Secure allows you to apply engineering principles to how you manage data access, giving your team the agility to lower time-to-data across your organization while meeting your stringent and granular compliance requirements. Immuta allows massively scalable, evolvable, and understandable automation around data policies; creates stability and repeatability around how those policies are maintained; allows distributed stewardship across your organization, but provides consistency of enforcement across your data ecosystem no matter your compute or data warehouse; and fosters more availability of data through the use of highly granular data controls.

How does it work?

Each of the guides below explains Secure principles in detail:

Scalability and Evolvability: A scalable and evolvable data management system allows you to make changes that impact thousands of tables at once, accurately. It also allows you to evolve your policies over time with minor changes (or no changes at all) through policy logic.
Understandability: Immuta can present policies in a natural language form that is easily understood and provide an audit history of changes to create a trust and verify environments. This allows you to prove policy is being implemented correctly to business leaders concerned with compliance and risk, and your business can meet audit obligations to external parties or customers.
Distributed Stewardship: Immuta enables fine-grained data ownership and controls over organizational domains, allowing a data mesh environment for sharing data - embracing the ubiquity of your organization. You can enable different parts of your organization to manage their data policies in a self-serve manner without involving you in every step, and you can make data available across the organization without the need to centralize both the data and authority over the data. This frees your organization to share more data more quickly.
Consistency: With inconsistency comes complexity, both for your team and the downstream analysts trying to read data. That complexity from inconsistency removes all value of separating policy from compute. Immuta provides complete consistency so that you can build a policy once, in a single location, and have it enforced scalably and consistently across all your data platforms.
Availability (of data): Because of these highly granular decisions at the access control level, you can increase data access by over 50% in some cases when using Immuta because friction between compliance and data access is reduced.

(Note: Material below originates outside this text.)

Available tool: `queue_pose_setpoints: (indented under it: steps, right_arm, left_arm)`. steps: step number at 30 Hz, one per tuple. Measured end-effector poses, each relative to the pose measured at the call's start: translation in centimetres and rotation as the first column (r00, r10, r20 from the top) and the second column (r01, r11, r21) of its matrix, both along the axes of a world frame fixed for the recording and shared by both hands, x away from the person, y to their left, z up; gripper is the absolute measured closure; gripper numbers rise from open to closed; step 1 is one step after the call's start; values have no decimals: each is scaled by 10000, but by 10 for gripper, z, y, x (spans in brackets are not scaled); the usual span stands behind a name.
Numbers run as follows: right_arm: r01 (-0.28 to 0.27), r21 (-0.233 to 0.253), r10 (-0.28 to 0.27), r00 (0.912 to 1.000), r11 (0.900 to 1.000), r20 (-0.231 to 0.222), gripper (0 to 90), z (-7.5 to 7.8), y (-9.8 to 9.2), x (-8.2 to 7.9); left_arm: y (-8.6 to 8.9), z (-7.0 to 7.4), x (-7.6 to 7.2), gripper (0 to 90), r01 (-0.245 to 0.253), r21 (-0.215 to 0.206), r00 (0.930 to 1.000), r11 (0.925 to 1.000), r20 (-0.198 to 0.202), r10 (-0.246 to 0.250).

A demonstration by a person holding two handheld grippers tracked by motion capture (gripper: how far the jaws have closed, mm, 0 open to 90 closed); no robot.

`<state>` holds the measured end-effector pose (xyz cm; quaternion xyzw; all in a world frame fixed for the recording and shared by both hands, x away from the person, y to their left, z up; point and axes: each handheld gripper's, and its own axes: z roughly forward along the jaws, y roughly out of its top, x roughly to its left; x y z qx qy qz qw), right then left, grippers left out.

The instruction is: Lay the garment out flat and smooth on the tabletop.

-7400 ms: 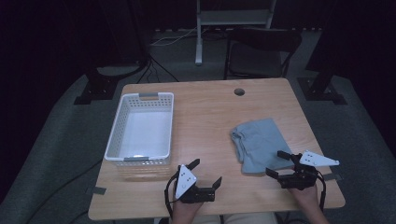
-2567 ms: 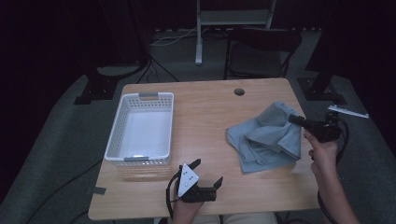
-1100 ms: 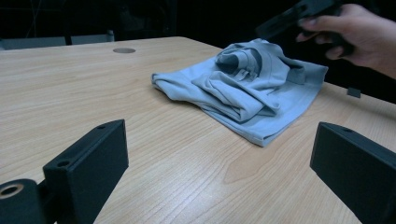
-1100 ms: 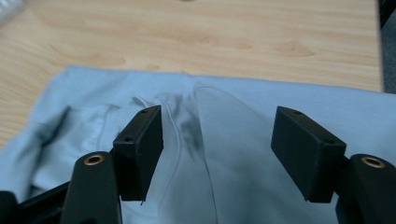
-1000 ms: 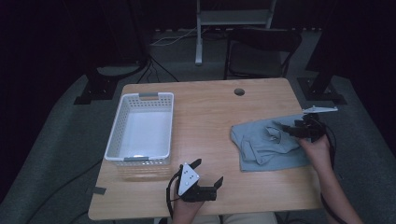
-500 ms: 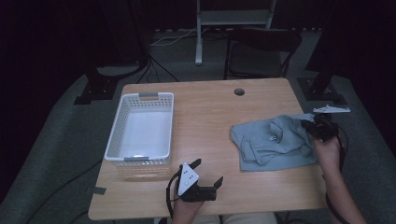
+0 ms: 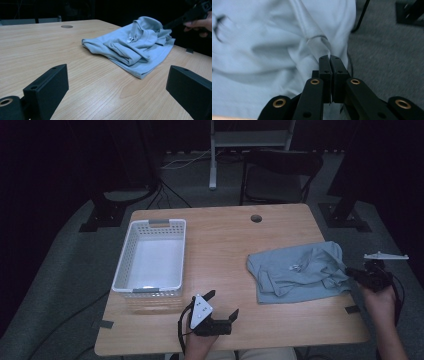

Scalability and Evolvability

ABAC vs RBAC

Do you find yourself spending too much time managing roles and defining permissions in your system? When there are new requests for data, or a policy change, does this cause you to spend an inordinate amount of time to make those changes? Scalability and evolvability will completely remove this burden. When you have a scalable and evolvable data policy management system, it allows you to make changes that impact hundreds if not thousands of tables at once, accurately. It also allows you to evolve your policies over time with minor changes or no changes at all, through future-proof policy logic.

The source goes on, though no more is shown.